The other day I got a business update from Sonoa Systems, sparked by the arrival at the company by Sam Ramji—former Senior Director of Platform Strategy at Microsoft. Sam is now the VP of Strategy at Sonoa.
As you can see in our report on Sonoa, the company is making significant inroads in a critical area of service management, focused on assuring the quality-of-service delivered by APIs. The company started out selling its core technology, ServiceNet, as a service management platform for SOA implementations, but recently it's expanded its focus to delivering enabling technology that helps media companies, SaaS providers, telcos and other service providers—as well as traditional "bricks and mortar" companies like Guardian Life which want to offer some of their internal capabilities as wholesale services—ensure that the API consumer experience is reliable and that quality can be guaranteed. MySpace, Warner Music and MTV Networks are all customers.
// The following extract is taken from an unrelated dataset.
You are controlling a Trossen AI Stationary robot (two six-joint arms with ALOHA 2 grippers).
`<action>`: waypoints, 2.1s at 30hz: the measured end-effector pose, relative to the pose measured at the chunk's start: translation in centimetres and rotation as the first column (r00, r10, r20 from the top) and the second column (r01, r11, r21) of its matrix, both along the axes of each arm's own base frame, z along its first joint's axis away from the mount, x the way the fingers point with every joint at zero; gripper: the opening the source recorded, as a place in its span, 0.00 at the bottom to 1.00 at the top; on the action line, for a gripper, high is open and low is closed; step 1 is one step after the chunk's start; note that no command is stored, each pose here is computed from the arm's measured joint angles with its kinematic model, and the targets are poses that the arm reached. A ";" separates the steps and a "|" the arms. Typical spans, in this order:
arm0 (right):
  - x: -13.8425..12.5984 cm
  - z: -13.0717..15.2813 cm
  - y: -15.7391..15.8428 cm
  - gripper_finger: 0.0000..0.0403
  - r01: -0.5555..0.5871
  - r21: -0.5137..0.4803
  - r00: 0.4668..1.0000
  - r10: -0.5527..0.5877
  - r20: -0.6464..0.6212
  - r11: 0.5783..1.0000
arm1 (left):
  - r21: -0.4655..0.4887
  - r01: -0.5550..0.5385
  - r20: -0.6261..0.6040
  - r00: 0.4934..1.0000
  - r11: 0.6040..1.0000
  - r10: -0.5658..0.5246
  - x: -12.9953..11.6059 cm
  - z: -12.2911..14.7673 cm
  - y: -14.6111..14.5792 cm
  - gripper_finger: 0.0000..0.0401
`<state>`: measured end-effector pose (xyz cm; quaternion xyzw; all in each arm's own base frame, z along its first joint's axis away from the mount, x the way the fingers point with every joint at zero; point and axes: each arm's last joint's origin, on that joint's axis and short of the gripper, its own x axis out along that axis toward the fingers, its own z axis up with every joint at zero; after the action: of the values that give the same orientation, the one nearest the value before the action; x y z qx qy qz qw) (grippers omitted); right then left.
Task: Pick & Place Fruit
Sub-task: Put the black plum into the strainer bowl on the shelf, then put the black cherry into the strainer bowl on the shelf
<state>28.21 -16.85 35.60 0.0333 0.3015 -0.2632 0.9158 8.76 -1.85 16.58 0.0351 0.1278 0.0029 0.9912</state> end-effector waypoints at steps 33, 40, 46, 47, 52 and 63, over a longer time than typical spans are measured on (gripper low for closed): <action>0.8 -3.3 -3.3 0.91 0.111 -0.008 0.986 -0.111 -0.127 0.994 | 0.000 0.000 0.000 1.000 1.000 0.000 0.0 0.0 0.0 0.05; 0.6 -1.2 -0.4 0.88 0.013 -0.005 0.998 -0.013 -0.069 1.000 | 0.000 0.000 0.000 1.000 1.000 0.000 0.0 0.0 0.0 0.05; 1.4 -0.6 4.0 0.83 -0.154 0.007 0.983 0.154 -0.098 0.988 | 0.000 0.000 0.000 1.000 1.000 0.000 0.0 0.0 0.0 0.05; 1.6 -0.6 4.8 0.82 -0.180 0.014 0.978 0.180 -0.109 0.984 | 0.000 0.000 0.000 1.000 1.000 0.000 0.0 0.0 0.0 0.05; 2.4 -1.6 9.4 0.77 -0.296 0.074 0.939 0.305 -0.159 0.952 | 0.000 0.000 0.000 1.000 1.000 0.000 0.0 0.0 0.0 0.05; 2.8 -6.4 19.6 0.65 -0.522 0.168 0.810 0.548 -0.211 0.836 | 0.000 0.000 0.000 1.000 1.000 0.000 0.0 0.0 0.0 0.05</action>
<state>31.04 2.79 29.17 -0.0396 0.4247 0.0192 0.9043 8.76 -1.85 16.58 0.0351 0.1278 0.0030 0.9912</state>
Now, Sonoa sees its ultimate value as enabling enterprises that want to jump "into the Cloud"—but that also need to continue to comply with policies and governance requirements—to make the leap; principally by driving up the level of API-quality trust and visibility that can exist between service providers and consumers.
In the context of this goal, the recent launch by Sonoa of a freemium-model, self-service, hosted implementation of the core ServiceNet technology under the brand "Apigee" (see www.apigee.com) is a smart development. The idea is to enable API providers, and developers consuming APIs, to quickly set up and use value-added API management services. There are already 250 customers live, evenly split between API providers, API consumers, and those who both consume and provide APIs.
We know from our research that although there's very significant interest from organisations in the potential flexibility, time-to-market and cost profile that Cloud Computing and SaaS models can bring, security and trust remain the top concerns for those many companies that haven't yet dipped their toes in the water. It'll be fascinating to see if and how companies like Sonoa can drive broad, mainstream adoption of the "remixable services and data" Web 2.0 promise that has so much potential value.